硌人的感觉不是错觉,因为那不是床,是贺总的胸膛。
缠在他身上的也不是什么藤蔓, 而是贺总搂着他的胳膊。
怪不得他昨晚没有睡到别的地方。
至于为什么没听到闹钟响,也没有听到窗外熟悉的鸟叫。
是因为这压根就不是他自己的房间, 而是贺总的卧室。
岑霁跟在贺总身边三年,来南湖这栋别墅的次数说不上多,但绝对不少,对这里说得上十分了解。
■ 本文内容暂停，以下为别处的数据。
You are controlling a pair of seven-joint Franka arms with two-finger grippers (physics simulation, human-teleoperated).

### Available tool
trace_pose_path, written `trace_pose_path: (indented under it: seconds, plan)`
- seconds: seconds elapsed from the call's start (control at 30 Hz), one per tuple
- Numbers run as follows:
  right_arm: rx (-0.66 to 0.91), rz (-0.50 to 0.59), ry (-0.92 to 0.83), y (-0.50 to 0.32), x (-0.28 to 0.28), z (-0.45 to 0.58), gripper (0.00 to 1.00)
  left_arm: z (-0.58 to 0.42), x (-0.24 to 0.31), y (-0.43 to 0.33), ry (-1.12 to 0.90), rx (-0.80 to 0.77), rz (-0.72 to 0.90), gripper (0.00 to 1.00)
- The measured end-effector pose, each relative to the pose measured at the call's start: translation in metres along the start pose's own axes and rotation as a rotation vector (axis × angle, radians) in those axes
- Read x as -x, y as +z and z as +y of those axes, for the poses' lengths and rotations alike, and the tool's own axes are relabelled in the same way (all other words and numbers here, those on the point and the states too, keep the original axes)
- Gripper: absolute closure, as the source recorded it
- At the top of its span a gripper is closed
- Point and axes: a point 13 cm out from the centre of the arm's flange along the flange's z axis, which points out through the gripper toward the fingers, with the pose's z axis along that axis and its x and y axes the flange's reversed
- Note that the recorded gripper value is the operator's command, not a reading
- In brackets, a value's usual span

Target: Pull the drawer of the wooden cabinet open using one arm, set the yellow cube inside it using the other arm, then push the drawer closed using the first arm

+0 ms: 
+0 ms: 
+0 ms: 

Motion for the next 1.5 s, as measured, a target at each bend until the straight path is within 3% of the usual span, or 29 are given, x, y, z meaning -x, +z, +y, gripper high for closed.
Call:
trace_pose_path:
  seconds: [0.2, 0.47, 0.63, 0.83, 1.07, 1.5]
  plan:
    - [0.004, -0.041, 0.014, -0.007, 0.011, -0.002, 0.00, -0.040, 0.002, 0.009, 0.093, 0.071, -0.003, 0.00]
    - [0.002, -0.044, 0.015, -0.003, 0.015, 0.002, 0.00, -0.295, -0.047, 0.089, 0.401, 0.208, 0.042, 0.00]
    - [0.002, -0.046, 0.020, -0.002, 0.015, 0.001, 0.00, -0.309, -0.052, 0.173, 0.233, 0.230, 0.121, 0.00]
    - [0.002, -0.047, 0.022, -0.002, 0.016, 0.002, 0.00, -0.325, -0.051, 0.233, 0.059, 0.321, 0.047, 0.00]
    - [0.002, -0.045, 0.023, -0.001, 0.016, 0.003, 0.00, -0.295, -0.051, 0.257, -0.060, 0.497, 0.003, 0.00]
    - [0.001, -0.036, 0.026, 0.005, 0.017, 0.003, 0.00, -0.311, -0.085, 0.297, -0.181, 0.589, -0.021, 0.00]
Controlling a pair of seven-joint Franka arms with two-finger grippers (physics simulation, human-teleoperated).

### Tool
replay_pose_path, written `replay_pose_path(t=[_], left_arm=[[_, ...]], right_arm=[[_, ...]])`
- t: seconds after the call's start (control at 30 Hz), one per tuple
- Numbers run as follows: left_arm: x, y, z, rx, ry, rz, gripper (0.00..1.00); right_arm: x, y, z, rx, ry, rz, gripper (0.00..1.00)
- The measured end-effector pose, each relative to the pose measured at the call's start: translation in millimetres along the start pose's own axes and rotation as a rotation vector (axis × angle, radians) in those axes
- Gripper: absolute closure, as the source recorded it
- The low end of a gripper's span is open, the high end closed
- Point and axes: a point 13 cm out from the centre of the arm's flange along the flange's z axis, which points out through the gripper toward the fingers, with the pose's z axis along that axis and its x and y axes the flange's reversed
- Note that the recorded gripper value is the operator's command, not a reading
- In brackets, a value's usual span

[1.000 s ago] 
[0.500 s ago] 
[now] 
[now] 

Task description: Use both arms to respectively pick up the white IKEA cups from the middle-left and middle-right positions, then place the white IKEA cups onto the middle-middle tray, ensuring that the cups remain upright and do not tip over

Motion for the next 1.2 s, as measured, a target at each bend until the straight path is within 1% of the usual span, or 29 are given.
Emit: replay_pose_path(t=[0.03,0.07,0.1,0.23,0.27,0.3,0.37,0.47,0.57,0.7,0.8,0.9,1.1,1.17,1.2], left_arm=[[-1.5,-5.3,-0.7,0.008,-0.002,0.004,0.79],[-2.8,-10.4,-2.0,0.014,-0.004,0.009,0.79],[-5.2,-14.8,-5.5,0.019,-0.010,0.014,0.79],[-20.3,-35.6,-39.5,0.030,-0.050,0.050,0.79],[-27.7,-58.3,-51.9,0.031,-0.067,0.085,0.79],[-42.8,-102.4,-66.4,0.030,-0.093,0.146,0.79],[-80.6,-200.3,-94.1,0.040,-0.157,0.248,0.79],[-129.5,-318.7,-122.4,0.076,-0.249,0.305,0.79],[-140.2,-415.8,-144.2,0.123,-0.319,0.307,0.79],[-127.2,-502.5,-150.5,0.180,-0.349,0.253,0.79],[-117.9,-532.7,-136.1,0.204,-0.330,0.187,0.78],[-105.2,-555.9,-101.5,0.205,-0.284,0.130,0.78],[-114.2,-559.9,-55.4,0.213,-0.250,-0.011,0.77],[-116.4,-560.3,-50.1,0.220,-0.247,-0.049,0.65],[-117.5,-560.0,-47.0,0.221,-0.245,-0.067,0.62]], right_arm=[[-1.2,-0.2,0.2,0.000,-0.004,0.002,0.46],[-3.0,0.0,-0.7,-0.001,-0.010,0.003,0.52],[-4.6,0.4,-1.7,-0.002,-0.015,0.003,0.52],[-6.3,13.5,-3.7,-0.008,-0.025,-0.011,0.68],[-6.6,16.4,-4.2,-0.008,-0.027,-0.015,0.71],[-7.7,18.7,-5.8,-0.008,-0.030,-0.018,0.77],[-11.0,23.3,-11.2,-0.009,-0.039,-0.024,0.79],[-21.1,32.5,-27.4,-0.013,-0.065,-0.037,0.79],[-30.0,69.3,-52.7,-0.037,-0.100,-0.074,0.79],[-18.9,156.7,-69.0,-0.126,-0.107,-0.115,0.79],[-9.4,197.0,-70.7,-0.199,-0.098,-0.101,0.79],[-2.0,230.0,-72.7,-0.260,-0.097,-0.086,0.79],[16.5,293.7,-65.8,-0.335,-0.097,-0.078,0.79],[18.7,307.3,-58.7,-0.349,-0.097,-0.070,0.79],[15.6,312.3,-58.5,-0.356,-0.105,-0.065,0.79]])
不说厨房里很多用品都是自己购置的,就连卧室里的床上四件套和窗帘都是此前自己招的新的定期过来维护打扫的工作人员征询自己的意见后,帮忙挑选的。
没办法,贺总有整齐强迫症。
新招的维护人员刚来不太懂,就需要岑霁从各方各面详细地告知他们,以便他们更好地打理这套房屋。
怕是贺总都没有自己对他的别墅熟悉。
可是,他怎么会睡在贺总的卧室?
岑霁醒来时还有些混沌的大脑仔细捋了捋,回想起昨天发生了什么。
先是陪贺总去祁总那里,接着晚上回来,贺总不舒服。
对,贺总好像误喝了掺有料的酒,然后就……
岑霁大脑一瞬间清醒过来。
该不会???
可是贺总后来不是去了浴室自己解决了吗?
岑霁猛地直起身。
这么一动作,身上的被子滑落,冷风迅速灌了进来,身下人也被惊醒。
贺崇凛睁开眼。
两双眼睛猝不及防对视,以一种极其暧昧的姿势。
空气陷入了尴尬的静默。
过了很久,是贺总先打破沉默。
“岑助理,你听我说,我没对你做什么。”
昨晚把岑助理抱到楼上卧室,就直接躺下了。
虽然药效没有完全过去,那时候仍旧很难受,可贺崇凛克制住了体内的燥意。
岑霁原本已经清醒的大脑因这句话变得迟缓,为两人找补:“我知道,因为我没觉得痛。”
说完,呆了呆。
他在说什么啊。
就算要证明两个人之间没发生什么,用不着找这样的理由吧。
自己身上的衣服不是穿得好好的吗?
还有,到底为什么他会默认自己是下面的那一方?
万一他在上面呢?
岑霁心中再度涌出了想要挖个地洞钻进去的社死想法。
一定是受冉瑶那张彩色小卡片的影响,毕竟那张卡片上的内容冲击性太大了。
怎么每次在贺总面前,他都能做出这么多让人觉得丢脸的事情。
慌忙从床上下来。
岑霁就当昨晚像上次下雪时贺总因为暴雪预警和车子故障临时借住自己家一晚一样。
他也是因为意外,不得不留宿贺总这里。
逃离卧室去楼下。
岑霁自己找到别墅的备用洗漱用品去浴室刷牙洗脸。
刷着刷着意识到昨晚这里发生了什么,脸红了一片,赶紧刷完冲了把脸从浴室出来。
刚出门,就看到别墅外面开进来一辆车。
小郑来接贺总去公司了。
贺总的这幢别墅玻璃元素比较多,而且都是比较规整比较宽阔,不拉窗帘的时候,里面的景象一览无余,采光也非常好,格外通透明亮。